◆ WHAT IS REQUIRED ◆
Repeat exactly, and only, the lines of the entries below from the one with "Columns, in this" through the one with "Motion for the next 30", both ends included.

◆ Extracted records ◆

================

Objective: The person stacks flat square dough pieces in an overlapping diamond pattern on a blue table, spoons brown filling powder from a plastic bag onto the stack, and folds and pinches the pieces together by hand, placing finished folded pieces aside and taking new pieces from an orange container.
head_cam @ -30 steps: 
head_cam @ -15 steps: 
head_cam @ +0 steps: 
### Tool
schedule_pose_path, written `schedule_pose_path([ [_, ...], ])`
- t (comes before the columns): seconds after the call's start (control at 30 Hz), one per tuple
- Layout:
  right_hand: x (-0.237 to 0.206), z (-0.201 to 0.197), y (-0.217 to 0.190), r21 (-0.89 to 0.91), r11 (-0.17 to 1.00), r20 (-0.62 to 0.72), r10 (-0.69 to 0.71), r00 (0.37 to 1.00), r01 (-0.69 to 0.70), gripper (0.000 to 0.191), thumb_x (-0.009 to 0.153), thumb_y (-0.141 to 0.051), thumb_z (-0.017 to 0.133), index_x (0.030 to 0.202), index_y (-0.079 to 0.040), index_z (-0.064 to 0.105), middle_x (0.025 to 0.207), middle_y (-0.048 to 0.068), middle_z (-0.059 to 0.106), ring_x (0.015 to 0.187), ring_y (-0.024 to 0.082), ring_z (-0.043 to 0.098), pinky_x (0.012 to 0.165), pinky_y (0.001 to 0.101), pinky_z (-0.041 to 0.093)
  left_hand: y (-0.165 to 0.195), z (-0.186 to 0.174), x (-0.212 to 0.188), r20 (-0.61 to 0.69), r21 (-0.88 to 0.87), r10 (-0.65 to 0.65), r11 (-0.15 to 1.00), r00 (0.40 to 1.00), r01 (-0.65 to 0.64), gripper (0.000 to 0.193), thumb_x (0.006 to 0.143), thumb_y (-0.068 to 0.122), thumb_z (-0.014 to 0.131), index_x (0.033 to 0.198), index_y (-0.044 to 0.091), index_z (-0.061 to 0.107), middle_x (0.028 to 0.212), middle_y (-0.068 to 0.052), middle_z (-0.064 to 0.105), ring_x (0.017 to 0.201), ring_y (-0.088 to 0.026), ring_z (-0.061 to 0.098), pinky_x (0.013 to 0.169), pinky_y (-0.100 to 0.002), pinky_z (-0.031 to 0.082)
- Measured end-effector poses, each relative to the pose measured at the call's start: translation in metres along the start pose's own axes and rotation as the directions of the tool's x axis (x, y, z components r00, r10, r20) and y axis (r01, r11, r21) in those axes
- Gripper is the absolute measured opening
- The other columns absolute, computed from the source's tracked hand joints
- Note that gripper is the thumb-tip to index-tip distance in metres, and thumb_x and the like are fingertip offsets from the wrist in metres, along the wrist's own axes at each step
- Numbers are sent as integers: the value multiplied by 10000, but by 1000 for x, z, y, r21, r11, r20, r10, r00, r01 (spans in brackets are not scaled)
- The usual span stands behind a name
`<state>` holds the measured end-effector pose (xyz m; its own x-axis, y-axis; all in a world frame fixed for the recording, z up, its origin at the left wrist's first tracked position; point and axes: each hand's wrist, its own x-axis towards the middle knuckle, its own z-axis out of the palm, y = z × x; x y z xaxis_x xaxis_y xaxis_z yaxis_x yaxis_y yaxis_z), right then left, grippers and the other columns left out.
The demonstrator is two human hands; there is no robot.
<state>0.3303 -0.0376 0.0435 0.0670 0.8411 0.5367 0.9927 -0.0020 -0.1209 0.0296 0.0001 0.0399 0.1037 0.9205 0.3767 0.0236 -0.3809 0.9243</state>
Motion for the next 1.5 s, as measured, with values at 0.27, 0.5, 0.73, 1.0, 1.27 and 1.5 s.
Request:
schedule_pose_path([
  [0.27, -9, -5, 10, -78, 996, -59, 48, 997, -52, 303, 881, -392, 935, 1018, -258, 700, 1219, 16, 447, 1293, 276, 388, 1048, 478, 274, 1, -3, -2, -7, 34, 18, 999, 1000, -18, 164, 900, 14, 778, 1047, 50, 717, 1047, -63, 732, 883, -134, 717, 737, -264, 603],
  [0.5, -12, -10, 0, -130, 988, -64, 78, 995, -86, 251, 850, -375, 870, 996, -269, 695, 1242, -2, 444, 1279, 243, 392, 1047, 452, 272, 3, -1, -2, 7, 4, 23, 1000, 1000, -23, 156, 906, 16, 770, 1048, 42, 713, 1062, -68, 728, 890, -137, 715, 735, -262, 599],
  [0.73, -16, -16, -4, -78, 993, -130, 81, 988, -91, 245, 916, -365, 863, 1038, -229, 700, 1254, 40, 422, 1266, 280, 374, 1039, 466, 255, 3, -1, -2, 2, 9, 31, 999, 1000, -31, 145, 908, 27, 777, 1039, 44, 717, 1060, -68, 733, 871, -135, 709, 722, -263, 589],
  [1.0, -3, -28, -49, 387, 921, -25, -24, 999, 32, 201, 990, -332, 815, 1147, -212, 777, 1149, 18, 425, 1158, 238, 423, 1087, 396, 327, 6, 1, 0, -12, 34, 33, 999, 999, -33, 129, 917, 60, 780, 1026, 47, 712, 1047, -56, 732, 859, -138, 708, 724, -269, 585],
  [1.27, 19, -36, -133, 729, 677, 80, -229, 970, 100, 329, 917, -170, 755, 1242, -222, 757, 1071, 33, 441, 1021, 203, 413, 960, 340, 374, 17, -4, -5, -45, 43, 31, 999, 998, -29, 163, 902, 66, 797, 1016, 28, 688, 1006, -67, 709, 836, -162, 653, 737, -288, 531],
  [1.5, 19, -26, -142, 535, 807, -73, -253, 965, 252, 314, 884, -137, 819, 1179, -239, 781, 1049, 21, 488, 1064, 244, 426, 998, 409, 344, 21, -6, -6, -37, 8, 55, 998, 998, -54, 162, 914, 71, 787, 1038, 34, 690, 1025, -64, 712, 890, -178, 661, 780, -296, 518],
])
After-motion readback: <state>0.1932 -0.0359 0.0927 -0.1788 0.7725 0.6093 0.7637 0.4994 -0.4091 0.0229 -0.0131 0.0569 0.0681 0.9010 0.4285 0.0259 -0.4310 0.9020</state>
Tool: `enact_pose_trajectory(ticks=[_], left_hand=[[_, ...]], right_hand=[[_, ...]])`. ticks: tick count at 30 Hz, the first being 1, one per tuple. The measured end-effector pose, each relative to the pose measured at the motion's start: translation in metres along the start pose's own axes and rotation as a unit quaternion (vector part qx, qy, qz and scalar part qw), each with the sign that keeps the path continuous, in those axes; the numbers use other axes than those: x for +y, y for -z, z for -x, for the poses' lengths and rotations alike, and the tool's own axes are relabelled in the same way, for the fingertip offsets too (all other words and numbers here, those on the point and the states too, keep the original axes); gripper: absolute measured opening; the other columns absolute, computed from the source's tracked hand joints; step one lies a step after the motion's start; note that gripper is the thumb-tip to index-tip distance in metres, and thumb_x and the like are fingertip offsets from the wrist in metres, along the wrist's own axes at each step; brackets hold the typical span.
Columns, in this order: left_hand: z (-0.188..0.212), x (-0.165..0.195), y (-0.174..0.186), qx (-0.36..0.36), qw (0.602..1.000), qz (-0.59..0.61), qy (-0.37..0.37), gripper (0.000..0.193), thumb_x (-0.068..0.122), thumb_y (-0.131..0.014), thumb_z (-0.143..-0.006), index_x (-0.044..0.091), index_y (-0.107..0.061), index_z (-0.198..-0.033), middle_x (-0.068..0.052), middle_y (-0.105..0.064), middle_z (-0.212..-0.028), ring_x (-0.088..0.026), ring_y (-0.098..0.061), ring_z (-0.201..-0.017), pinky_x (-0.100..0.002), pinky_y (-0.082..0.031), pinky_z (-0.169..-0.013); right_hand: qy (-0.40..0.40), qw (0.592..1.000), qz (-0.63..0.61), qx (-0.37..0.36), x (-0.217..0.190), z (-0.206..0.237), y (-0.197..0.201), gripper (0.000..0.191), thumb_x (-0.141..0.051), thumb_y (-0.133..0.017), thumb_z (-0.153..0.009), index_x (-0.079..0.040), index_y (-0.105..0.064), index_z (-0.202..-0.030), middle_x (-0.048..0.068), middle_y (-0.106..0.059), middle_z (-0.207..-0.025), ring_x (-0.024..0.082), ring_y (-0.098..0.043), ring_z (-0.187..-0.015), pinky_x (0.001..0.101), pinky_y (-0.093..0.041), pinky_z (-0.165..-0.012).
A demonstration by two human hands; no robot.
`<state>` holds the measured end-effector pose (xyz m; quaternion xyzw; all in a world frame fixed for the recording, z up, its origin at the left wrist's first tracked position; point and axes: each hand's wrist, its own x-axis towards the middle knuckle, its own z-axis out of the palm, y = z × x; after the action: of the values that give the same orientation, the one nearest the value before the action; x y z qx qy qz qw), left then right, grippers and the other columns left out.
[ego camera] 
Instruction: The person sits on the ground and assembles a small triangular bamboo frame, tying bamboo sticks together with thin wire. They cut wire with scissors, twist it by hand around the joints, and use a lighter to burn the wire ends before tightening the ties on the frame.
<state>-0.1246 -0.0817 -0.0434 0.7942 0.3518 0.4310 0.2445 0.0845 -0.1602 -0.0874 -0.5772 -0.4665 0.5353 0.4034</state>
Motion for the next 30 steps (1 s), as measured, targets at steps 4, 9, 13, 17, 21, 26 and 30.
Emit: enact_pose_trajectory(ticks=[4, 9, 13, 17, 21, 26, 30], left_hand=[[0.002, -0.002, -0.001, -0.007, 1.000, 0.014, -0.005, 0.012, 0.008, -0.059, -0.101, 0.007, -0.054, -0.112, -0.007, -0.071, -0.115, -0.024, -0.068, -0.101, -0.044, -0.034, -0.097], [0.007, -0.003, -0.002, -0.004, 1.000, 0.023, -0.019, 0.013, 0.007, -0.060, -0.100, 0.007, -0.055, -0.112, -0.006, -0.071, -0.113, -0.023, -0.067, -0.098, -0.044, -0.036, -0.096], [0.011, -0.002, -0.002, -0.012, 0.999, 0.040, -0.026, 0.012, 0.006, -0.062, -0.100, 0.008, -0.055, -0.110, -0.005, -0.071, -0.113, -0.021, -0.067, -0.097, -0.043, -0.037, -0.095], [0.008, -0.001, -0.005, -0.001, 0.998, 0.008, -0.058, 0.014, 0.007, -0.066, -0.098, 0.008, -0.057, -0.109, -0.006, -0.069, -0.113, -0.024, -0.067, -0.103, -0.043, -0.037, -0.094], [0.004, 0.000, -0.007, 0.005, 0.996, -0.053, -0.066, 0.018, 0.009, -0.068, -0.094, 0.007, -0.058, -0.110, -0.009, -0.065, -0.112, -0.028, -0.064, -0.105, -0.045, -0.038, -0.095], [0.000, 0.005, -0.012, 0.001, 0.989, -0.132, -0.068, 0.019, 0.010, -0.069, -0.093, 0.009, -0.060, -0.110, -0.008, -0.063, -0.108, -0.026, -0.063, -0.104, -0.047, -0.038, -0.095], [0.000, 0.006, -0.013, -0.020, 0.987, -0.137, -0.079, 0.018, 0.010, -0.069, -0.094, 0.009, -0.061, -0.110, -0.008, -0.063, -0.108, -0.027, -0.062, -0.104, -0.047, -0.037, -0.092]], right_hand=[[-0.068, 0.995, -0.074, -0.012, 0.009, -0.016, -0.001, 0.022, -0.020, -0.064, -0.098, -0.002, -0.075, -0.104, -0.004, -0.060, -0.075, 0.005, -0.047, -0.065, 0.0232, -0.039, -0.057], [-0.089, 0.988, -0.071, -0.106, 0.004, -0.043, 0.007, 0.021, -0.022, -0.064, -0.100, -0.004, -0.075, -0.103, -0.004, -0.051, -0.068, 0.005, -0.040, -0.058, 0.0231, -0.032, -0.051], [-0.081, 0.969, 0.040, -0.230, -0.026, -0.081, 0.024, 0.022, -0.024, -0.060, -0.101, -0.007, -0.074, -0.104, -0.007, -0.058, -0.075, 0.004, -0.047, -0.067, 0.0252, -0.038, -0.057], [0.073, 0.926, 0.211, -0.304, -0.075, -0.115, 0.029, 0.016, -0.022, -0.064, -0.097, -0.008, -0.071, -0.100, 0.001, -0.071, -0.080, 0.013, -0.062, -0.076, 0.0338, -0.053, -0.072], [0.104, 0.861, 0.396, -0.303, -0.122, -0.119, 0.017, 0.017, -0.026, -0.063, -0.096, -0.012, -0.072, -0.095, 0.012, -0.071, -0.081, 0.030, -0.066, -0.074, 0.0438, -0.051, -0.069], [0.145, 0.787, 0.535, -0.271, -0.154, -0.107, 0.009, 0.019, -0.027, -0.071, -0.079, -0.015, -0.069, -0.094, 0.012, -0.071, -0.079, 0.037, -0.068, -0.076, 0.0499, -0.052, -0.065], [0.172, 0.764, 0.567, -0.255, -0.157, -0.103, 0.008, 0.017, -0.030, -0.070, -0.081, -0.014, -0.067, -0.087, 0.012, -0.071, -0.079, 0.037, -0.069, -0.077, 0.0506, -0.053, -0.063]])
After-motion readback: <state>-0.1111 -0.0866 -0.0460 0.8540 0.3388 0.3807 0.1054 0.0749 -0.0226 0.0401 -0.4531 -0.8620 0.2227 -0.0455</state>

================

◆ ANSWER TO THE PROBLEM ◆
Columns, in this order: left_hand: z (-0.188..0.212), x (-0.165..0.195), y (-0.174..0.186), qx (-0.36..0.36), qw (0.602..1.000), qz (-0.59..0.61), qy (-0.37..0.37), gripper (0.000..0.193), thumb_x (-0.068..0.122), thumb_y (-0.131..0.014), thumb_z (-0.143..-0.006), index_x (-0.044..0.091), index_y (-0.107..0.061), index_z (-0.198..-0.033), middle_x (-0.068..0.052), middle_y (-0.105..0.064), middle_z (-0.212..-0.028), ring_x (-0.088..0.026), ring_y (-0.098..0.061), ring_z (-0.201..-0.017), pinky_x (-0.100..0.002), pinky_y (-0.082..0.031), pinky_z (-0.169..-0.013); right_hand: qy (-0.40..0.40), qw (0.592..1.000), qz (-0.63..0.61), qx (-0.37..0.36), x (-0.217..0.190), z (-0.206..0.237), y (-0.197..0.201), gripper (0.000..0.191), thumb_x (-0.141..0.051), thumb_y (-0.133..0.017), thumb_z (-0.153..0.009), index_x (-0.079..0.040), index_y (-0.105..0.064), index_z (-0.202..-0.030), middle_x (-0.048..0.068), middle_y (-0.106..0.059), middle_z (-0.207..-0.025), ring_x (-0.024..0.082), ring_y (-0.098..0.043), ring_z (-0.187..-0.015), pinky_x (0.001..0.101), pinky_y (-0.093..0.041), pinky_z (-0.165..-0.012).
A demonstration by two human hands; no robot.
`<state>` holds the measured end-effector pose (xyz m; quaternion xyzw; all in a world frame fixed for the recording, z up, its origin at the left wrist's first tracked position; point and axes: each hand's wrist, its own x-axis towards the middle knuckle, its own z-axis out of the palm, y = z × x; after the action: of the values that give the same orientation, the one nearest the value before the action; x y z qx qy qz qw), left then right, grippers and the other columns left out.
[ego camera] 
Instruction: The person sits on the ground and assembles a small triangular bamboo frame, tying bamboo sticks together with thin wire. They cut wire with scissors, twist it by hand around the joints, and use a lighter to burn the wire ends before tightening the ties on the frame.
<state>-0.1246 -0.0817 -0.0434 0.7942 0.3518 0.4310 0.2445 0.0845 -0.1602 -0.0874 -0.5772 -0.4665 0.5353 0.4034</state>
Motion for the next 30 steps (1 s), as measured, targets at steps 4, 9, 13, 17, 21, 26 and 30.

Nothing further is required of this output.